Work request: If a line in the listing contains "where", copy it out whole.

Data extracts:
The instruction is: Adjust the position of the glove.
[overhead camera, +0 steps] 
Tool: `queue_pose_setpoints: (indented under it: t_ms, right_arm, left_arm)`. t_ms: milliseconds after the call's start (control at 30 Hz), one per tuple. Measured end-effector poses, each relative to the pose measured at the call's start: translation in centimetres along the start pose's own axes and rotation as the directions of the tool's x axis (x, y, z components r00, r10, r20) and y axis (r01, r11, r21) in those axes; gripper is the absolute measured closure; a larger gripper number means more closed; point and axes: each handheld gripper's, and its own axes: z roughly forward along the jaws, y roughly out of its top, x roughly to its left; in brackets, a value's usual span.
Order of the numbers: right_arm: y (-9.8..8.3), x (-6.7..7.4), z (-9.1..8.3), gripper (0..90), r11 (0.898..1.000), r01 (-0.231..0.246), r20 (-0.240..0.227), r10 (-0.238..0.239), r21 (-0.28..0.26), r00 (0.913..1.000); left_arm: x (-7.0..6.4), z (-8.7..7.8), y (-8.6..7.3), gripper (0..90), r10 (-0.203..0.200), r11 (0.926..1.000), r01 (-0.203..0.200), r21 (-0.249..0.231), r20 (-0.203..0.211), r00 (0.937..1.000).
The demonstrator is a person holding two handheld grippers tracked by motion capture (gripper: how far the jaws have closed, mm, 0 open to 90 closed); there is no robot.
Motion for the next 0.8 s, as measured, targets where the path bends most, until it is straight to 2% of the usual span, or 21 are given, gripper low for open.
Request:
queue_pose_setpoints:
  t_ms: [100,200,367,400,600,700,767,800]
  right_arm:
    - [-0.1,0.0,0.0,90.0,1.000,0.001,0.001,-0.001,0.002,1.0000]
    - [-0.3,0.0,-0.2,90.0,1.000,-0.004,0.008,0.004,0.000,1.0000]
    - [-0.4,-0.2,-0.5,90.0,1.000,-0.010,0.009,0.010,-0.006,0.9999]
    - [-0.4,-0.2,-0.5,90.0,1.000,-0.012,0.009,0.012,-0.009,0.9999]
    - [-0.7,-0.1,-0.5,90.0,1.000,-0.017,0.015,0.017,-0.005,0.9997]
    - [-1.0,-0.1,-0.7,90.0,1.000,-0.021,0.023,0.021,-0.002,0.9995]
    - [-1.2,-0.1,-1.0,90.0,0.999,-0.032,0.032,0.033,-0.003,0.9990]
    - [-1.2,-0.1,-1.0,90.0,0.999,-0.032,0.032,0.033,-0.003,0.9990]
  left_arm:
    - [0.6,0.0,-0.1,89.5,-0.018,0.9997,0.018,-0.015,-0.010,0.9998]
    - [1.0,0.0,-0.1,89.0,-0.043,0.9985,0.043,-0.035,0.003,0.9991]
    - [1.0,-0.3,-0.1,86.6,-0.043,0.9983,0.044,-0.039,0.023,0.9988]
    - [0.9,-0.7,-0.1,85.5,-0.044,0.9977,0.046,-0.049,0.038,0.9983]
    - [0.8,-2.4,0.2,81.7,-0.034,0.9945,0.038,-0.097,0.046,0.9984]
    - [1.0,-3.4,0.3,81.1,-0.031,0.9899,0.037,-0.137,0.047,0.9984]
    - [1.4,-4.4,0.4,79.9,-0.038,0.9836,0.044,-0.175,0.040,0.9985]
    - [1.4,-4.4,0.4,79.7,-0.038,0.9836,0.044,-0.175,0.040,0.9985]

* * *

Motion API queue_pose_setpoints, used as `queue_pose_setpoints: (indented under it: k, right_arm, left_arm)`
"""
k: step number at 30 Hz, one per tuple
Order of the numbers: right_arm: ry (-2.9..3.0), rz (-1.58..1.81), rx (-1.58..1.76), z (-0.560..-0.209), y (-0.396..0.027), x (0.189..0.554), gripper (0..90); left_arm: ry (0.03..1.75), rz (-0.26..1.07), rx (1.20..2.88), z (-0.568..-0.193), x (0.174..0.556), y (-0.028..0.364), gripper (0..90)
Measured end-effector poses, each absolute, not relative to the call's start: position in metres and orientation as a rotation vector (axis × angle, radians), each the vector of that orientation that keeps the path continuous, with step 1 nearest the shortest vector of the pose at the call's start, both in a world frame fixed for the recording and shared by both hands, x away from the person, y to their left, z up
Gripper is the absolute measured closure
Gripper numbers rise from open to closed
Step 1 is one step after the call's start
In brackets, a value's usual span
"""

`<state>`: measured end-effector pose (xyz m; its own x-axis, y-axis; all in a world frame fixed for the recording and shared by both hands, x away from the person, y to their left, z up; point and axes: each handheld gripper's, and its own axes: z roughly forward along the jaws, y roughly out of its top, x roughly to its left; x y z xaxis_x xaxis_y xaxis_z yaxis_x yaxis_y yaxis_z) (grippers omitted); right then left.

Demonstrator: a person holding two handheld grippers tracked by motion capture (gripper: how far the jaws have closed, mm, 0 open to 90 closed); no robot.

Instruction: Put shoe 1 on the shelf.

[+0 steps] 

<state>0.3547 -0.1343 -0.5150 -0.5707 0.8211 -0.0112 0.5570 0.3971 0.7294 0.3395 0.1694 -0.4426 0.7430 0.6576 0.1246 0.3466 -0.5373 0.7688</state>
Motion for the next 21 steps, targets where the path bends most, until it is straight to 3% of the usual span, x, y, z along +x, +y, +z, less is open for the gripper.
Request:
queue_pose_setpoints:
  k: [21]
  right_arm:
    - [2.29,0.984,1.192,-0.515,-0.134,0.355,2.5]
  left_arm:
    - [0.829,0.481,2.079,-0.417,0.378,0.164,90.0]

Answer for the task:
Motion for the next 0.8 s, as measured, targets where the path bends most, until it is straight to 2% of the usual span, or 21 are given, gripper low for open.
Motion for the next 21 steps, targets where the path bends most, until it is straight to 3% of the usual span, x, y, z along +x, +y, +z, less is open for the gripper.

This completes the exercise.